Segurança

Cidade chinesa proíbe famílias de terem mais do que um cão

Cidade chinesa proíbe famílias de terem mais do que um cão

A cidade chinesa de Huangshi, no centro do país, anunciou, quarta-feira, que, a partir do próximo ano, cada família poderá ter apenas um cão, informou o portal de notícias Caixin.

Segundo as autoridades locais, a medida visa "proteger a segurança e a saúde dos cidadãos", depois de a cidade ter registado "vários" casos de ataques a pessoas por cães.

Cães com estrutura superior a 45 centímetros ou raças consideradas "ferozes", como bulldog ou molossos, passam também a ser proibidos nas ruas da cidade.
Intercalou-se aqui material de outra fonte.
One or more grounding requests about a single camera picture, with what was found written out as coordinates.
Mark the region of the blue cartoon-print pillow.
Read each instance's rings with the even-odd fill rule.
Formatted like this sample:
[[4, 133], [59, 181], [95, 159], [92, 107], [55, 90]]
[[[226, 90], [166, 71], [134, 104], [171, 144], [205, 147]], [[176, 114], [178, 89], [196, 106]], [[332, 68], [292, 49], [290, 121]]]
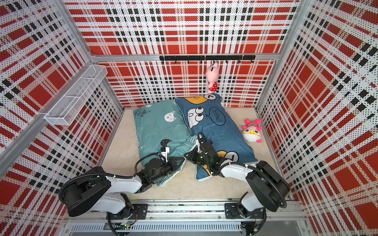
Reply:
[[203, 133], [212, 142], [218, 156], [228, 162], [254, 164], [258, 160], [252, 147], [244, 140], [241, 131], [221, 105], [220, 95], [206, 94], [196, 97], [176, 98], [185, 122], [192, 135]]

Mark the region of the green cat-print pillow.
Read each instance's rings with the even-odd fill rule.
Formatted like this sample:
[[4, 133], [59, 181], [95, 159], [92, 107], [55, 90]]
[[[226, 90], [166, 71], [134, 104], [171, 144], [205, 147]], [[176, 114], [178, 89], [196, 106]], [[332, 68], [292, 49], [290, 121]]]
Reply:
[[170, 148], [169, 161], [171, 157], [184, 157], [185, 153], [190, 152], [196, 138], [192, 136], [182, 112], [172, 99], [135, 109], [133, 117], [140, 158], [137, 165], [142, 166], [142, 170], [136, 170], [135, 173], [142, 181], [140, 191], [143, 192], [153, 185], [145, 178], [144, 166], [153, 158], [160, 159], [158, 152], [161, 147]]

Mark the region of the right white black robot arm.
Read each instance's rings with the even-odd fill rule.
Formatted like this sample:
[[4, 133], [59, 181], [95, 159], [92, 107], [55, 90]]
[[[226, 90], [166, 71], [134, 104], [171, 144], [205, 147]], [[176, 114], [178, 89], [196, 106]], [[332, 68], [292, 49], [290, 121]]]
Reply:
[[236, 216], [250, 218], [256, 210], [276, 212], [287, 208], [285, 200], [289, 184], [266, 161], [257, 164], [237, 162], [237, 153], [215, 151], [212, 142], [198, 133], [196, 147], [184, 154], [191, 163], [202, 167], [210, 176], [233, 178], [249, 184], [246, 192], [235, 205]]

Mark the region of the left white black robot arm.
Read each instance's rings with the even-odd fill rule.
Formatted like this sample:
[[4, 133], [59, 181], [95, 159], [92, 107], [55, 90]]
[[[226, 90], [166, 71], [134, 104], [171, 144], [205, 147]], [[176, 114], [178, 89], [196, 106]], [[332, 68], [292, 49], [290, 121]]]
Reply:
[[138, 213], [127, 193], [143, 193], [159, 179], [175, 174], [184, 166], [184, 157], [165, 158], [161, 152], [148, 155], [150, 161], [132, 176], [107, 173], [100, 166], [64, 183], [59, 200], [70, 217], [88, 211], [107, 213], [107, 219], [126, 219]]

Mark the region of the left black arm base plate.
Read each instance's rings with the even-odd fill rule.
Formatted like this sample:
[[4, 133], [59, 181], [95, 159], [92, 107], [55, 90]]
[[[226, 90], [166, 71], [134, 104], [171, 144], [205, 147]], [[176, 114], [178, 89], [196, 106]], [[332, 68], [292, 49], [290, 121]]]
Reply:
[[126, 206], [117, 214], [109, 213], [106, 219], [110, 220], [144, 220], [146, 218], [148, 204], [133, 204]]

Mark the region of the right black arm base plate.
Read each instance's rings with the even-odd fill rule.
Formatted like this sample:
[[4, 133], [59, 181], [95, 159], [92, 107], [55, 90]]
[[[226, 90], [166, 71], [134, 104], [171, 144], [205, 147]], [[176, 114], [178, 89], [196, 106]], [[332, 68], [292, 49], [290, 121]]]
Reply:
[[265, 216], [263, 208], [248, 211], [241, 203], [226, 203], [224, 211], [227, 219], [263, 219]]
Outras cidades do país publicaram este ano normativas para restringir a posse de cães, sobretudo pelo tipo de raça ou o tamanho.

A China está a levar a cabo uma campanha contra o "comportamento irresponsável" dos donos de animais domésticos.

Ter um cão na China implica uma licença anual de 2.000 yuan (252 euros), mas muitos donos não registam os animais.

A indústria de animais domésticos tem vindo, no entanto, a crescer na China: um relatório publicado, em novembro, pelo portal especializado Goumin estima que, só este ano, os gastos com cães e gatos cresceram 27%, para 170 mil milhões de yuan (21 423 milhões de euros).